Task objective
Using the listing below, select the lines with the word "much" and copy them.

┌─ Input for this task

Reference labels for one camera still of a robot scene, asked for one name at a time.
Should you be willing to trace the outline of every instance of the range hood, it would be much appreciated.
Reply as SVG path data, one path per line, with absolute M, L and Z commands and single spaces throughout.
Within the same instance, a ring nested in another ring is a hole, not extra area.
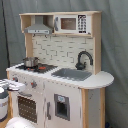
M 25 28 L 25 33 L 52 34 L 52 28 L 43 24 L 43 16 L 35 16 L 35 24 Z

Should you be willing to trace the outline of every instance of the cabinet handle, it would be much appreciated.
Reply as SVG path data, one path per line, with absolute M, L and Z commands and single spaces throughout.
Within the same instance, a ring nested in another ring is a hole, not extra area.
M 32 97 L 31 94 L 26 94 L 26 93 L 23 93 L 23 92 L 18 92 L 20 95 L 22 96 L 26 96 L 26 97 Z
M 58 21 L 58 17 L 55 18 L 54 20 L 54 27 L 55 27 L 55 30 L 58 31 L 58 27 L 57 27 L 57 22 Z
M 50 102 L 47 103 L 47 117 L 48 117 L 48 120 L 51 120 L 51 115 L 49 114 L 49 109 L 50 109 Z

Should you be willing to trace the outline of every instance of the countertop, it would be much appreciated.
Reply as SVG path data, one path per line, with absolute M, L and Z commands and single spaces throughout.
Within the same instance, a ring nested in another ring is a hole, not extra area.
M 78 88 L 84 88 L 84 89 L 96 89 L 96 88 L 103 88 L 106 86 L 109 86 L 113 83 L 114 81 L 114 77 L 107 72 L 104 71 L 100 71 L 98 74 L 96 75 L 91 75 L 90 77 L 88 77 L 87 79 L 85 79 L 84 81 L 72 81 L 72 80 L 67 80 L 67 79 L 63 79 L 63 78 L 58 78 L 58 77 L 53 77 L 51 74 L 61 68 L 65 68 L 65 67 L 57 67 L 51 71 L 48 71 L 44 74 L 39 74 L 39 73 L 33 73 L 30 71 L 24 71 L 24 70 L 20 70 L 20 69 L 16 69 L 15 67 L 20 66 L 22 64 L 7 68 L 6 71 L 15 71 L 15 72 L 19 72 L 19 73 L 25 73 L 28 75 L 33 75 L 36 77 L 41 77 L 44 80 L 52 80 L 52 81 L 57 81 L 57 82 L 62 82 L 64 84 L 68 84 L 70 86 L 75 86 Z

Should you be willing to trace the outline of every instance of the toy kitchen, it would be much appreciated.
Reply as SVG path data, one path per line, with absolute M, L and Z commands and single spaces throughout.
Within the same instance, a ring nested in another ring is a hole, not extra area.
M 11 92 L 11 116 L 36 128 L 104 128 L 105 87 L 114 77 L 101 71 L 101 12 L 20 18 L 26 58 L 7 74 L 26 89 Z

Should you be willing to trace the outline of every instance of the oven door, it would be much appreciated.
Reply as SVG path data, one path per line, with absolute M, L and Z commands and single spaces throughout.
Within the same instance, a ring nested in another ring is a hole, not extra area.
M 36 128 L 43 126 L 43 95 L 26 90 L 12 92 L 13 116 L 30 121 Z
M 55 15 L 55 33 L 78 33 L 78 15 Z

└─

Output below
Should you be willing to trace the outline of every instance of the range hood, it would be much appreciated.
Should you be willing to trace the outline of every instance of the cabinet handle, it would be much appreciated.
Should you be willing to trace the outline of every instance of the countertop, it would be much appreciated.
Should you be willing to trace the outline of every instance of the toy kitchen, it would be much appreciated.
Should you be willing to trace the outline of every instance of the oven door, it would be much appreciated.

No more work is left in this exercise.